Strade di campagna e fiori

Il bordo delle strade di campagna è un ambiente difficile e speciale. Vi si sviluppano, infatti, esigue fasce erbose, che vegetano su suolo sassoso, povero e arido e che subiscono, di volta in volta, la deposizione di polveri o il deflusso delle acque meteoriche che sgrondano dall’asfalto in caso di pioggia. Si tratta, nonostante le apparenze di tenaci giardini spontanei, in cui alcune specie di piante vegetano esibendo la rustica bellezza delle proprie fioriture.
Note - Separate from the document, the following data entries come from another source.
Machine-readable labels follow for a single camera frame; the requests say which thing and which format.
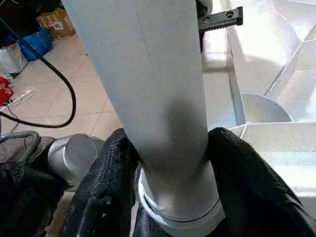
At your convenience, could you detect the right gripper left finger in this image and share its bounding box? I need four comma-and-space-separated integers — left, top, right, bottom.
59, 127, 143, 237

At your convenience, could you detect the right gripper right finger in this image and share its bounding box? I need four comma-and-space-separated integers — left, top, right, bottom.
206, 127, 316, 237

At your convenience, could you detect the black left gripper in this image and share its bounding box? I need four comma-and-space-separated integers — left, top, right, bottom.
196, 0, 244, 53

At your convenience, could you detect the white plastic table top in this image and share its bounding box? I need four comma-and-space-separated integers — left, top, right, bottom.
132, 0, 316, 237

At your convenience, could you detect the white plastic table leg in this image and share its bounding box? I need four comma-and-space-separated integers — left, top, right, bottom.
62, 0, 222, 223

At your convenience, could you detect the small red object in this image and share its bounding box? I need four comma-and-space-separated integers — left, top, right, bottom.
0, 75, 14, 107

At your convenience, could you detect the grey plastic bag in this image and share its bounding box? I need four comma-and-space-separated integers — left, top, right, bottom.
0, 43, 28, 76

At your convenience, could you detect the small labelled cardboard box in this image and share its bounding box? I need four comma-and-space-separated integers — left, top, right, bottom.
37, 7, 76, 40

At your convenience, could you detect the blue plastic bag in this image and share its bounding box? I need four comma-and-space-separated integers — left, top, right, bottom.
17, 27, 53, 62

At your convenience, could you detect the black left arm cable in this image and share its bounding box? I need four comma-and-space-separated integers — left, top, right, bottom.
0, 17, 78, 130

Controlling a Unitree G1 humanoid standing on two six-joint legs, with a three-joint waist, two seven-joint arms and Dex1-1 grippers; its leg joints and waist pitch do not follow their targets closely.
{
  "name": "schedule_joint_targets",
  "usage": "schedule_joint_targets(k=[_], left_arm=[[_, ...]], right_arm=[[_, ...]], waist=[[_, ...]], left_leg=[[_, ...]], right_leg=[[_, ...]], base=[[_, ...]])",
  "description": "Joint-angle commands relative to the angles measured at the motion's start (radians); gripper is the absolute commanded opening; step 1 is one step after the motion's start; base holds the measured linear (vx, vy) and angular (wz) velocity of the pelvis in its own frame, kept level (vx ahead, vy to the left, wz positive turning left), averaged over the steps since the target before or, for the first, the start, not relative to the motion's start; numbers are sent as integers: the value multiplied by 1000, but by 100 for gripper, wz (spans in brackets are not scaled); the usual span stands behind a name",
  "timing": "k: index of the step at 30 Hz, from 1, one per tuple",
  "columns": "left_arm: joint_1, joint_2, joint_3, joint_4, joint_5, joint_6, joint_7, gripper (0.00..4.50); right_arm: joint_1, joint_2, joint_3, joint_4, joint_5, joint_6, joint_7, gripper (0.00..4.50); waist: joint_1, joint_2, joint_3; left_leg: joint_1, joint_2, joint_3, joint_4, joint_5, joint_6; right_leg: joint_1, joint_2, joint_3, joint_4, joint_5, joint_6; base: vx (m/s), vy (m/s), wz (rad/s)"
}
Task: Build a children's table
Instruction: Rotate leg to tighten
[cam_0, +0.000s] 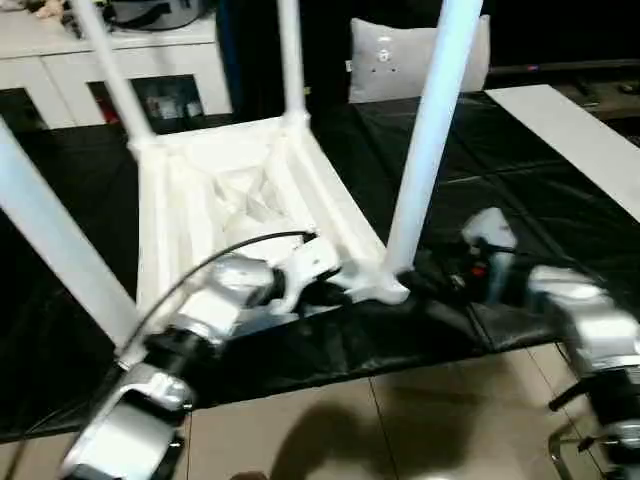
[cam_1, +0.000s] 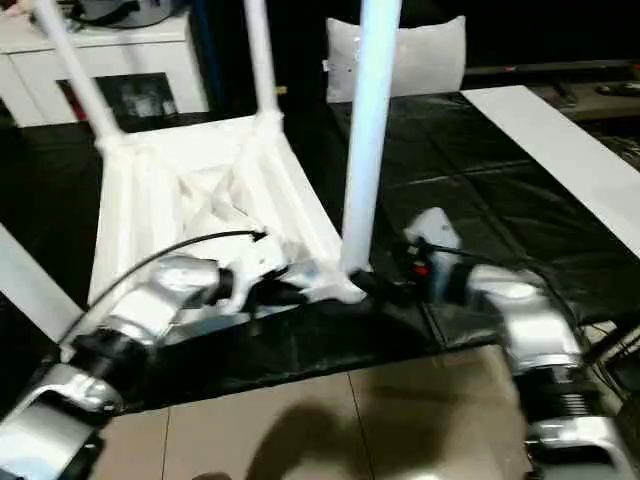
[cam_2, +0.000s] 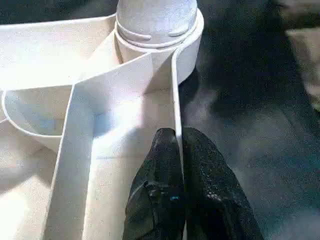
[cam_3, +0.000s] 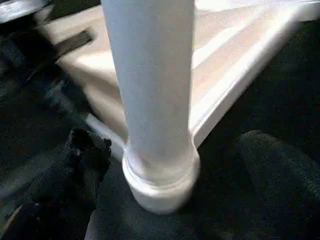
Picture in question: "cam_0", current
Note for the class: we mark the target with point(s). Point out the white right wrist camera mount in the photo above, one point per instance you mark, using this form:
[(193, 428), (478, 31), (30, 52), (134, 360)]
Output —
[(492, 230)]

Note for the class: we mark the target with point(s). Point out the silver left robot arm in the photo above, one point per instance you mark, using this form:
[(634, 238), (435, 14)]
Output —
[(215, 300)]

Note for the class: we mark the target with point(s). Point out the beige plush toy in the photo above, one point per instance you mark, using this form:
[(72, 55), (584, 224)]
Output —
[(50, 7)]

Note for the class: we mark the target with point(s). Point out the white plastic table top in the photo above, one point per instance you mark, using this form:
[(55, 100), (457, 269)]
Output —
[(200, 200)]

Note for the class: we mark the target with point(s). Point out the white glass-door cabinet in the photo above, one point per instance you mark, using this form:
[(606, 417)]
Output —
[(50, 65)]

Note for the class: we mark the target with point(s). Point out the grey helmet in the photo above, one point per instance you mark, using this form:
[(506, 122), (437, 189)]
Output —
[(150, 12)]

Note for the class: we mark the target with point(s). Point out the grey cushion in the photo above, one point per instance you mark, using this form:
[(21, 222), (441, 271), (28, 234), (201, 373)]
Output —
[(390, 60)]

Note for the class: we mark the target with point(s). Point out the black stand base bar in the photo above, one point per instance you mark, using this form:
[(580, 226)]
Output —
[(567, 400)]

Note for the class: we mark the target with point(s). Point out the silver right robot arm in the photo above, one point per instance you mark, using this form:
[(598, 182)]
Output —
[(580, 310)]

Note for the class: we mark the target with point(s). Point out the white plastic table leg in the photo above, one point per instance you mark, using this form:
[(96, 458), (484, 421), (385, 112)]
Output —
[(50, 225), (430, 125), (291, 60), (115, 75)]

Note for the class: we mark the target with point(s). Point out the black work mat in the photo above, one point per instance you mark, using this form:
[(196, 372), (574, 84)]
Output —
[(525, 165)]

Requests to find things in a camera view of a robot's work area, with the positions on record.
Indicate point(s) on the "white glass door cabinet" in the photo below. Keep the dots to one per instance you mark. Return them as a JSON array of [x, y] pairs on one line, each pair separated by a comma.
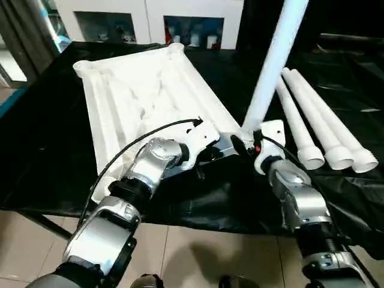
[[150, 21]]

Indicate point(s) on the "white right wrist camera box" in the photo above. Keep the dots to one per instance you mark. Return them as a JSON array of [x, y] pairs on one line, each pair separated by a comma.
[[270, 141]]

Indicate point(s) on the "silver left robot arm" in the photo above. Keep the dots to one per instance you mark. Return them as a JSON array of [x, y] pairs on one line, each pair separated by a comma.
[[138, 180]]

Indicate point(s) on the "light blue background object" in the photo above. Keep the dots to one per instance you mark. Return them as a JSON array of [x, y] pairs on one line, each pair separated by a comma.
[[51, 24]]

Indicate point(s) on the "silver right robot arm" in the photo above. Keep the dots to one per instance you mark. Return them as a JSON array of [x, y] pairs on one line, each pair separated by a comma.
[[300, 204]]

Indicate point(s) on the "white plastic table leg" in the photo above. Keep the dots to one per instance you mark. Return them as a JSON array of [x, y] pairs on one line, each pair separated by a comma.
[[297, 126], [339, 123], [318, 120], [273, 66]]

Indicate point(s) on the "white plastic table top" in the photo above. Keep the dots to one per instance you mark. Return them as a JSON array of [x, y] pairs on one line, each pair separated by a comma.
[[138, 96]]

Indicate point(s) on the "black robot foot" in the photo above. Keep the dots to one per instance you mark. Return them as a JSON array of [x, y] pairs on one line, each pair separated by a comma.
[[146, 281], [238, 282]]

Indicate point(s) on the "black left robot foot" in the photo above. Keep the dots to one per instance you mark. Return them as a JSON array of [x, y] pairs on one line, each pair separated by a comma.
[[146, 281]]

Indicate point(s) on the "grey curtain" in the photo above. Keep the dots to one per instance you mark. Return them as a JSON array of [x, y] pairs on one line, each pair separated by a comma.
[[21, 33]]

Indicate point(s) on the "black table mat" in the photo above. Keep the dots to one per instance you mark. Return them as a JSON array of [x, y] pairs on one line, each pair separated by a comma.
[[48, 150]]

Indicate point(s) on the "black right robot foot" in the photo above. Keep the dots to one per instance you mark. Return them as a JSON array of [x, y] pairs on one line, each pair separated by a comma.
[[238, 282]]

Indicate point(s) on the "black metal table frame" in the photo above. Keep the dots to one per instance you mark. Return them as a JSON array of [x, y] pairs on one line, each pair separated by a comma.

Così, viaggiando lentamente in bicicletta lungo le stradine della campagna jesolana, si possono ammirare, nella stagione primaverile ed estiva, fiori di reseda gialla (Reseda lutea), di papavero (Papaver roheas), di malva selvatica (Marva sylvestris), di saponaria comune (Saponaria officinalis), di salvia dei prati (Salvia pratensis), ma anche di tarassaco comune (Taraxacum officinale) e di erba pignola (Sedum acre), accompagnate dai gialli steli dell’avena (Avena fatua) e di altre specie ancora.

Il papavero
Detto anche “rosolaccio”, il papavero comune (Papaver roheas) è una pianta erbacea annuale assai popolare nella Pianura Veneta. Essa è infatti conosciuta come pianta commestibile e le rosette fogliari (da cui il nome italiano di “rosolaccio”) vengono raccolte diffusamente all’inizio della primavera, per essere consumate come verdura cotta di stagione. Nonostante la raccolta, tuttavia, il papavero comune appare ancora e sempre molto diffuso negli incolti, sui bordi delle strade di campagna e negli appezzamenti coltivati. I suoi minuscoli semi, infatti, si mescolano spontaneamente con quelli del grano e le sue fioriture colorano spesso di rosso brillante le distese di grano prossimo alla maturazione. Il suo rosso è un messaggio cromatico d’amore e di bellezza, che regala emozioni a chi osserva la poesia del paesaggio agreste.